- What you need to do -
Which of the lines in the data mention the string "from"? List them all.

- Exercise data -
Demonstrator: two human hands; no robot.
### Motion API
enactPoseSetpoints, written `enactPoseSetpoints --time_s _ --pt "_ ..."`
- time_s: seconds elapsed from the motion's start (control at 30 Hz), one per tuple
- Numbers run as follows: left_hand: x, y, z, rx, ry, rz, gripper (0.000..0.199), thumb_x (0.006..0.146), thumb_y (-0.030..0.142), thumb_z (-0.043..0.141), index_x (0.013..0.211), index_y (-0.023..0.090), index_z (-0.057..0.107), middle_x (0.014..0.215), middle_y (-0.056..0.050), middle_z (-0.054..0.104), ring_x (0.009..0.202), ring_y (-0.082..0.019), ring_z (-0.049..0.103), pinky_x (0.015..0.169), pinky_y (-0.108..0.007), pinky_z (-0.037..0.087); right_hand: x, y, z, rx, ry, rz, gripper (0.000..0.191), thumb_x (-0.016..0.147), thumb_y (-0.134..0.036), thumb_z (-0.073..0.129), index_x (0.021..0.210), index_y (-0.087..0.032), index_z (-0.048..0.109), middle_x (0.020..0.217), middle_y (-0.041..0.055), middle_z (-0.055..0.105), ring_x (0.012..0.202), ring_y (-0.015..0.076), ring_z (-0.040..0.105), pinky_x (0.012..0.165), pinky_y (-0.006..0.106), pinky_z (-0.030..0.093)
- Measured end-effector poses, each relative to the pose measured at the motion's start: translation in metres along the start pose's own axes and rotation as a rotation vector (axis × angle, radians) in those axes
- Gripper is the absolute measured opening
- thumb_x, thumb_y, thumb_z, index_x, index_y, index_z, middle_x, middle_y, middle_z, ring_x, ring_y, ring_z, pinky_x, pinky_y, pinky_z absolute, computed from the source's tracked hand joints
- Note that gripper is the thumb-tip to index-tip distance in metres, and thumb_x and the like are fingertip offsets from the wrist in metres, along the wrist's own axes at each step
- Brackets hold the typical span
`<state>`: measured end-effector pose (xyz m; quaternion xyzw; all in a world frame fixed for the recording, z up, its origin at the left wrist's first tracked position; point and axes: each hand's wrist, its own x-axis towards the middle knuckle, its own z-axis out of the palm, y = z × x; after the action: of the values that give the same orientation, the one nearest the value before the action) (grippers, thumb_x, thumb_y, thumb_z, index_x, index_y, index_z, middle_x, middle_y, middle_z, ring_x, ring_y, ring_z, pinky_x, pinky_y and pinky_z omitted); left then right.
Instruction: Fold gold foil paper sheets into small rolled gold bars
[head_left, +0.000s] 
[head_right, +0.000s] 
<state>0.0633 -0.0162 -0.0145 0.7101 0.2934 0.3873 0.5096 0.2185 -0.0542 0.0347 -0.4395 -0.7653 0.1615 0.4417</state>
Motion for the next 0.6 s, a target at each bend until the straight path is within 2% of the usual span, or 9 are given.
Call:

- Response for this exercise -
- time_s: seconds elapsed from the motion's start (control at 30 Hz), one per tuple
- thumb_x, thumb_y, thumb_z, index_x, index_y, index_z, middle_x, middle_y, middle_z, ring_x, ring_y, ring_z, pinky_x, pinky_y, pinky_z absolute, computed from the source's tracked hand joints
- Note that gripper is the thumb-tip to index-tip distance in metres, and thumb_x and the like are fingertip offsets from the wrist in metres, along the wrist's own axes at each step

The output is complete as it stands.